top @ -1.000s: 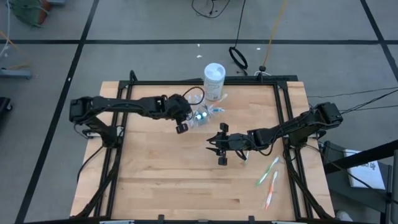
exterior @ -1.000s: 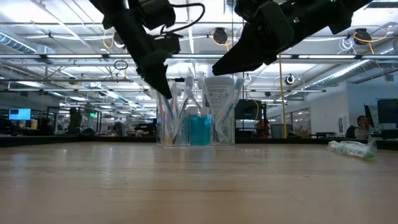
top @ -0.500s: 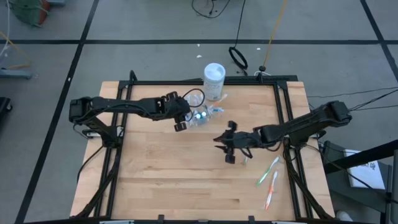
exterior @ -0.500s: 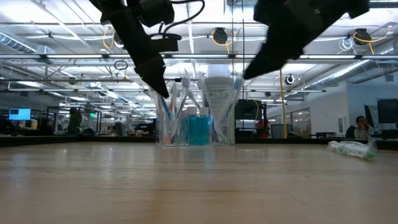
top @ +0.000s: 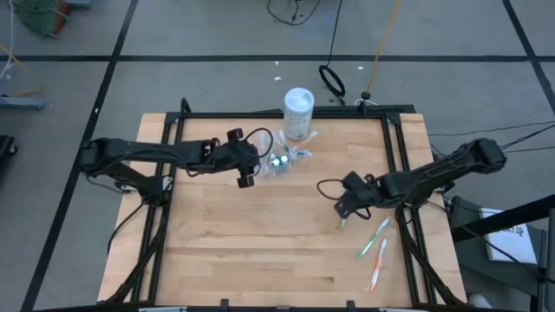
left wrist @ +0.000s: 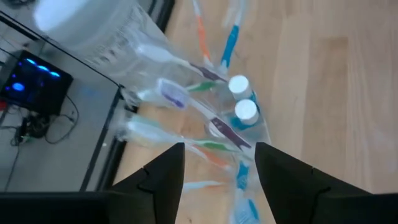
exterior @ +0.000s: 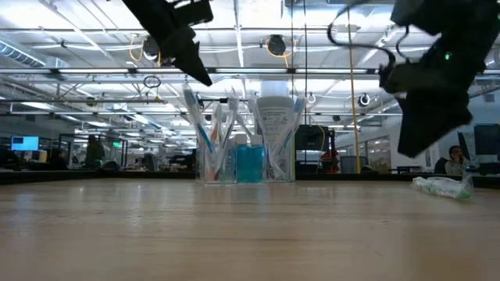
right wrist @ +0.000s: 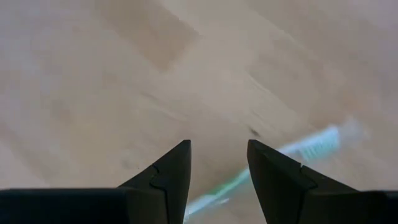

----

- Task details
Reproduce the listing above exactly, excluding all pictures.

- Task output
top @ -1.000s: 
exterior @ -1.000s: 
top @ -0.500s: 
exterior @ -0.500s: 
top @ +0.000s: 
left wrist @ +0.000s: 
exterior @ +0.000s: 
right wrist @ +0.000s: 

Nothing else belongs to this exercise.